Story Pile: The Plagues Of Breslau

I’m guna talk about stuff to do with cultural lenses and background material, and I’m going to talk about a Polish movie and a Polish book series, as a non-Polish person who has almost no grounding in that space. That means that by necessity, the ways I discuss this are going to be from an outsider’s perspective, making comparisons to media I do know, and that’s how it’s gunna be. It’s also going to be about a serial-killer based crime drama with some medical trauma and poverty themes, so like, before we go on, let’s start with a big ole Content Warning.

Content Warning: This is a serial killer horror story, this is a crime story, this is a story with some graphic visual effects, and it’s a Polish movie being talked about by a dude who cannot reliably say he’d find Poland on a map.

The Plagues of Breslau is a thriller movie set in the Polish city of Wroclaw, which was, once upon a time, known as Breslau. It opens with our protagonist, Helena Rus, a down on her luck cop with social problems and no respect in the police force, being called to a scene at a public market where someone was murdered and stitched up into a leather sack before being left in a public market. What ensues is subsequently appropriately horrifying and awful as she tracks a set of serial killings on a schedule that take a variety of methods, painting the narrative of a killer who has a message to send and an intention about how to send it.

The movie is loosely based on a series of novels by Marek Krajewski, who made a fairly large number of novels in the same general vein of gory crime drama serial killer nonsense. I understand it’s common to call these ‘airport novels,’ where we get a whole genre of ‘serial killer with a weirdo point.’ I have been told that the movie is more ‘inspired by’ than ‘actually built on,’ but I mean, how much of an expert on that matter could I be.
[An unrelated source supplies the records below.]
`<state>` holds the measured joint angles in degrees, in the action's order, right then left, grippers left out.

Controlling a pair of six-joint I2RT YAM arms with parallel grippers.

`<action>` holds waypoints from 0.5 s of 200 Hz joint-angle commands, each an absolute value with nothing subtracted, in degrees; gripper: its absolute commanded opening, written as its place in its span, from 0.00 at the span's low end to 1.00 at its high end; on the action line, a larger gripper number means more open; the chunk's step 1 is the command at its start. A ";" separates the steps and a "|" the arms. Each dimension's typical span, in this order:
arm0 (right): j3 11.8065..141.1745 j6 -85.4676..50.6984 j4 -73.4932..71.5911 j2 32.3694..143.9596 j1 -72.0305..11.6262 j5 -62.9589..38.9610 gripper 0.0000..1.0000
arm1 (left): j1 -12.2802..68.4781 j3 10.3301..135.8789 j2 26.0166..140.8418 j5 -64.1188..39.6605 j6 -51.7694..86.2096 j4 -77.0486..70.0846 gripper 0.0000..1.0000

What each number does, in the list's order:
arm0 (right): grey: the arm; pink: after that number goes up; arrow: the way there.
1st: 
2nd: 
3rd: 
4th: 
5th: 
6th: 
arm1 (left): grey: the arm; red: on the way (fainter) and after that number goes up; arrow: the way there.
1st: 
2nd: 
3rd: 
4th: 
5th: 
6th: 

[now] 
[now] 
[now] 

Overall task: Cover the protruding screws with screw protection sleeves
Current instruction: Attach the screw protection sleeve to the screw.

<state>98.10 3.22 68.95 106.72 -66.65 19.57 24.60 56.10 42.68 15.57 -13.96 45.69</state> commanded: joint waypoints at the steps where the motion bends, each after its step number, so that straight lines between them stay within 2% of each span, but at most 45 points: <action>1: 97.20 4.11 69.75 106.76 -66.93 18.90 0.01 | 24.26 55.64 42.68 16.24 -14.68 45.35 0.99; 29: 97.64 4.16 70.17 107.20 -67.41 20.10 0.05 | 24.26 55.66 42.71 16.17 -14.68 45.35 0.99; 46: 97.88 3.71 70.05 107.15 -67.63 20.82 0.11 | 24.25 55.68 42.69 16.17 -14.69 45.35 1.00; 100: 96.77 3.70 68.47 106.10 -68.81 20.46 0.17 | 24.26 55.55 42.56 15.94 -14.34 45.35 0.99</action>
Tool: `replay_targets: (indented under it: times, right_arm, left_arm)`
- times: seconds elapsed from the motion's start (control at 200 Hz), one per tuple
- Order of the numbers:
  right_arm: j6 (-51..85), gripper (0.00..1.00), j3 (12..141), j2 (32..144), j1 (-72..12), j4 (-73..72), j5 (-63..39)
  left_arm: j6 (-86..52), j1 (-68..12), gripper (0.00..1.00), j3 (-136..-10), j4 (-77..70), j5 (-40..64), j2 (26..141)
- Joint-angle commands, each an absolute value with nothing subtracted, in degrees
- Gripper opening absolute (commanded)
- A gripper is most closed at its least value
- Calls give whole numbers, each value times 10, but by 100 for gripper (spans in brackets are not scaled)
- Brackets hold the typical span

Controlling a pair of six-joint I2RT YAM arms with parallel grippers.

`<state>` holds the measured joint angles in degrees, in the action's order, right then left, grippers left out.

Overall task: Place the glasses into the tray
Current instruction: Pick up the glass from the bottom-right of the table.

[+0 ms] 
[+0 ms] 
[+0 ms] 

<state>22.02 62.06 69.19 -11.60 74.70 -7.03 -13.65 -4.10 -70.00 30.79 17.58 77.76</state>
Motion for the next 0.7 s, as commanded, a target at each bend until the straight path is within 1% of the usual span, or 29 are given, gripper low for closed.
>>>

I watched it subtitled so I’m sure there’s a lot of art in the language that I’m not going to be able to appreciate. It’s a dark narrative, even in the space of horrifying police thrillers with gory serial killings. There’s this undercurrent of the impoverishment of a nation in the name of serving external ideologies – of maintaining appearances rather than achieving proper aims. There’s some medical bankruptcy, there’s some disability abuse, there’s some classic political corruption and some police corruption to boot.

Now, this is where I have to open up a jar of ‘comparisons to Western media,’ and the thing is, that comparison is always going to be unfair. After all, for comparison, in 2010 the Polish movie industry was worth around 703 million Polish zloty, or a shade over a quarter of a billion dollars AUD. By comparison the Australian movie industry is about four times the size, at 1 billion AUD, and the American movie industry is about fifteen billion AUD. This is going to have an impact – the visual styles and choices about how things get made, the variety and source materials – they’re all going to be affected by the sheer fact of ‘doesn’t have as much money.’

With that in mind, before I tell you what I thought of this movie, before I make comparisons so you can decide if you like it, understand that this movie is really good at doing what it’s trying to do. Could it be better? Sure! But this movie seems to have been made with the budget of maybe a few episodes of an American prestige show, maybe even just one if you pick the right show, and that means that there’s a lot of times where style and effort carry you so far but things like ‘we can light everything at the right angle for every shot’ are going to be able to get you a result that looks better.

Okay, that’s enough preamble. Look, this movie is if someone tried to make Se7en with a tiny budget, twenty years later, with half the infrastructure. The overall storytelling and direction, with the ‘everything gets worse at every step’ kind of procession and the ‘twist’ of the finale feels very well, Dan Brown novel, where the villain’s plot maybe is a little bit much, but the general idea, the motivation for why is something that actually makes some sense.

I was a little undecided on whether or not I should talk about The Plagues of Breslau because, you know, it’s a fairly decent b-tier movie without much of a surprise to it. Like, it looks like what it is and it executes on what it is. None of what it’s doing is that remarkable, really, and I might imagine that to fans of the genre, it’s Just Another One.

But it’s some good Spook Month media, and it’s being made by people who normally get ignored. If you have Netflix, you can go check it out, and I recommend you give it a shot.